EXERCISE DIRECTIONS = Each line from the one that has "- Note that" through the final line of the listing is to be written out exactly, and no other line is.

SOURCE DATA =
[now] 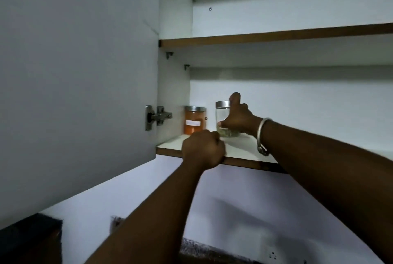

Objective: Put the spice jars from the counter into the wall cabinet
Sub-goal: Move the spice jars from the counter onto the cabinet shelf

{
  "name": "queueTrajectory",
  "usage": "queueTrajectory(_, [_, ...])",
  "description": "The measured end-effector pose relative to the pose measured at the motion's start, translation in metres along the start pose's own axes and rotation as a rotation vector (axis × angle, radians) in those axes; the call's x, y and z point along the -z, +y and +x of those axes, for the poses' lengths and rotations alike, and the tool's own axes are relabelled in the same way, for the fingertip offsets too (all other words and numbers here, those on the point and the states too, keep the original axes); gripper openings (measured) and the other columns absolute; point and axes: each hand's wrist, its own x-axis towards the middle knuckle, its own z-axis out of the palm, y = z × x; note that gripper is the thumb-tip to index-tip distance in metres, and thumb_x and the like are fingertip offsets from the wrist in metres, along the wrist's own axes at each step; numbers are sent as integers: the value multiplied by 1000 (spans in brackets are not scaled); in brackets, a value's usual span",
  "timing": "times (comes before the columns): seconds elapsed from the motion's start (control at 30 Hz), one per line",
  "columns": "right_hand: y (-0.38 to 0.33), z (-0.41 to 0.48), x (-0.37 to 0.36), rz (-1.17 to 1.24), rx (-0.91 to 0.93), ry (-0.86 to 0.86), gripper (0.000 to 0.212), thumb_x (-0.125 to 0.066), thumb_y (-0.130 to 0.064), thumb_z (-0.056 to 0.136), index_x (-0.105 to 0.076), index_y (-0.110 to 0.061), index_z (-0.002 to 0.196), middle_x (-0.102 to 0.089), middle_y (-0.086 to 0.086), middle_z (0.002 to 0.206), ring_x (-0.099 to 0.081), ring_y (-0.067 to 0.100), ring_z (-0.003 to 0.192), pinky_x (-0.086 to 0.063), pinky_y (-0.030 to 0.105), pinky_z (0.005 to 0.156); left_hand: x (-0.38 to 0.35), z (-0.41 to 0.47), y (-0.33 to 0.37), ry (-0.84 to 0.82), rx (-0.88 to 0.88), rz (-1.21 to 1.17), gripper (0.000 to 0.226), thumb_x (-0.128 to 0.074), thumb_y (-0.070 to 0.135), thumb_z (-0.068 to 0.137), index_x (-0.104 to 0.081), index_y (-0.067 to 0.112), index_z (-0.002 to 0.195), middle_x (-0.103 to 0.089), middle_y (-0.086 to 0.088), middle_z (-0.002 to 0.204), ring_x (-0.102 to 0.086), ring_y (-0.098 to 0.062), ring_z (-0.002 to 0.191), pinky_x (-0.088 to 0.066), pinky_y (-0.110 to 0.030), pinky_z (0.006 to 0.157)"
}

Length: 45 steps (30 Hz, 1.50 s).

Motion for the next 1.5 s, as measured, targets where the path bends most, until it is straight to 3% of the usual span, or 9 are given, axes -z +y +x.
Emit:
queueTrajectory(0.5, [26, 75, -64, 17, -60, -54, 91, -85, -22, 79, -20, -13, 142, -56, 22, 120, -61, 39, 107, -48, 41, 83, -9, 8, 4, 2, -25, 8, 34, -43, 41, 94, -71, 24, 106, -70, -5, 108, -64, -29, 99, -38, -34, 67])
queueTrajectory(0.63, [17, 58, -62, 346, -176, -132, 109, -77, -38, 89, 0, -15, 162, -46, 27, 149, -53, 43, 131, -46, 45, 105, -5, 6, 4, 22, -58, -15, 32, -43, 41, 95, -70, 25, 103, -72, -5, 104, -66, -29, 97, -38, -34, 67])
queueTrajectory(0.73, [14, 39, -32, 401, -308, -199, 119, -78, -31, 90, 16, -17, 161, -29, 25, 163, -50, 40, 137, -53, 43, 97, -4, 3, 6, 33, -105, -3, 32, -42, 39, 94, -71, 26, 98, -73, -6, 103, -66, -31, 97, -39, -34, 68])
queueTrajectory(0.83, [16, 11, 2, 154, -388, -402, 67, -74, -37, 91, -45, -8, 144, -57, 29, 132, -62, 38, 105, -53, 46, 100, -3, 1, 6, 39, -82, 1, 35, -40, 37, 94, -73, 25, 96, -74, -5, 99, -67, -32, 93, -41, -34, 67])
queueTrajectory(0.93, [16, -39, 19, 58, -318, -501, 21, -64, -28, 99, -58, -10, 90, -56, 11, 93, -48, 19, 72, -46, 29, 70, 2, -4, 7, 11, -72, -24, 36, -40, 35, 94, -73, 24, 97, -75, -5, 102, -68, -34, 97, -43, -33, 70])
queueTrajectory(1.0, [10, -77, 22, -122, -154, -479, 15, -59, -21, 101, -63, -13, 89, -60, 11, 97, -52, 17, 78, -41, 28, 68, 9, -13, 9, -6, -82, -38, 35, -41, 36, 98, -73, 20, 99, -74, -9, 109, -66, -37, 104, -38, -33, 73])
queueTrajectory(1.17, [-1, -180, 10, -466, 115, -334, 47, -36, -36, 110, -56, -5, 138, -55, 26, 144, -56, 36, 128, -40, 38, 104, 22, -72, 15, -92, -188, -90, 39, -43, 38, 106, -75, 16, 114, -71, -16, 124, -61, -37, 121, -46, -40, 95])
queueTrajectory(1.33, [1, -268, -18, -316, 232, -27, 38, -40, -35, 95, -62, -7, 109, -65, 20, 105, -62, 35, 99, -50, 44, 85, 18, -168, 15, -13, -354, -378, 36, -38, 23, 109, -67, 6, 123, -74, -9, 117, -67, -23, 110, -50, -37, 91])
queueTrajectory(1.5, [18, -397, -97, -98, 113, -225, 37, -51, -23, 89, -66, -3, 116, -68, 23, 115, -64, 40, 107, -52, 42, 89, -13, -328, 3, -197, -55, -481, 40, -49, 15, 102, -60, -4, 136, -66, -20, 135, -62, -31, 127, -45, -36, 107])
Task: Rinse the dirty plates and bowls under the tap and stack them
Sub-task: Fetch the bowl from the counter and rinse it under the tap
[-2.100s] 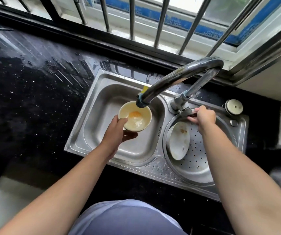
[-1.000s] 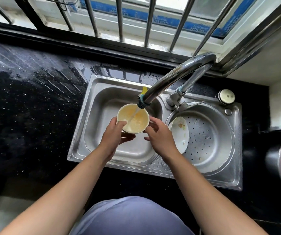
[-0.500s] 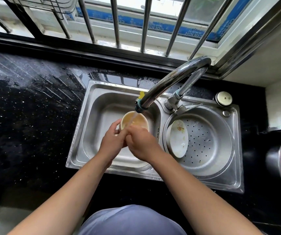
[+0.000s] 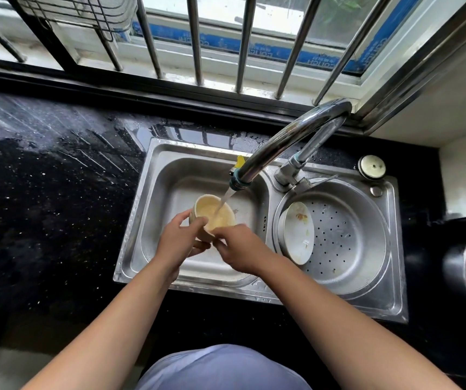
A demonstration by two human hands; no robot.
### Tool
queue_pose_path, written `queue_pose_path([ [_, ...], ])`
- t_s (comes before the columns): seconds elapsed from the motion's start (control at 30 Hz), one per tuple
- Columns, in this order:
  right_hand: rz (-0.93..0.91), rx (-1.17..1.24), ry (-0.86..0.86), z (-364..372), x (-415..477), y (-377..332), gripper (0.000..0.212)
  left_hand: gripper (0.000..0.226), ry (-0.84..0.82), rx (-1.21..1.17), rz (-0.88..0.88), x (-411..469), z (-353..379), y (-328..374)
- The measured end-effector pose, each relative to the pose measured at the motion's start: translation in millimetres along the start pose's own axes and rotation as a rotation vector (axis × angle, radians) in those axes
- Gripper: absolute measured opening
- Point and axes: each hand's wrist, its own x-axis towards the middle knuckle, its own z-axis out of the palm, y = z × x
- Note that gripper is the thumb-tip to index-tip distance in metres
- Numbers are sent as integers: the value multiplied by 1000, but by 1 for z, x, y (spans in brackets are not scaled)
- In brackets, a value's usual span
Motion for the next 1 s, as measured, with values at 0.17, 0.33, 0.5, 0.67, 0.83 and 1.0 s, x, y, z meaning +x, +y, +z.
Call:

ANSWER TO THIS PROBLEM =
- Note that gripper is the thumb-tip to index-tip distance in metres
- Numbers are sent as integers: the value multiplied by 1000, but by 1 for z, x, y (spans in brackets are not scaled)
- In brackets, a value's usual span
Motion for the next 1 s, as measured, with values at 0.17, 0.33, 0.5, 0.67, 0.83 and 1.0 s, x, y, z meaning +x, +y, +z.
Call:

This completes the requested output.